To assess the contribution of noncoding DNVs to CHD, we compared genome sequences from 749 CHD probands and their parents with those from 1,611 unaffected trios. Through the use of advanced neural network predictions, we aimed to understand the transcriptional impact of these noncoding DNVs. Our methods incorporate cutting-edge technology to analyze genetic variations, enabling a comprehensive evaluation of their potential role in CHD.

Neural network prediction of noncoding DNV transcriptional impact identified a burden of DNVs in individuals with CHD (n = 2,238 DNVs) compared to controls (n = 4,177; p = 8.7 × 10−4). Independent analyses of enhancers showed an excess of DNVs in associated genes (27 genes versus 3.7 expected, p = 1 × 10−5). A statistically-significant overlap was observed between these transcription-based approaches (odds ratio (OR)=2.5, 95% confidence interval (CI) 1.1–5.0, p = 5.4 × 10−3). These findings illuminate the large accumulation of noncoding DNVs in CHD cases, suggesting their pivotal roles in the pathology of the disease.

CHD DNVs altered transcription levels in 5⁄31 enhancers assayed. Furthermore, we observed a DNV burden in RNA-binding-protein regulatory sites (OR = 1.13, 95% CI 1.1–1.2, p = 8.8 × 10−5). Our research uncovers the intricate landscape of noncoding DNVs in CHD, elucidating their functional consequences and establishing a foundation for future studies to explore their pathological mechanisms.

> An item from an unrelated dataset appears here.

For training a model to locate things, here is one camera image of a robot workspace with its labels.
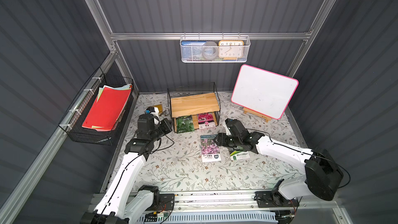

Our findings demonstrate an enrichment of potentially disruptive regulatory noncoding DNVs in a fraction of CHD at least as high as that observed for damaging coding DNVs. This discovery not only advances our understanding of the genetic underpinnings of CHD but also opens new avenues for diagnosis, management, and potentially therapeutic interventions targeted towards noncoding genetic variations.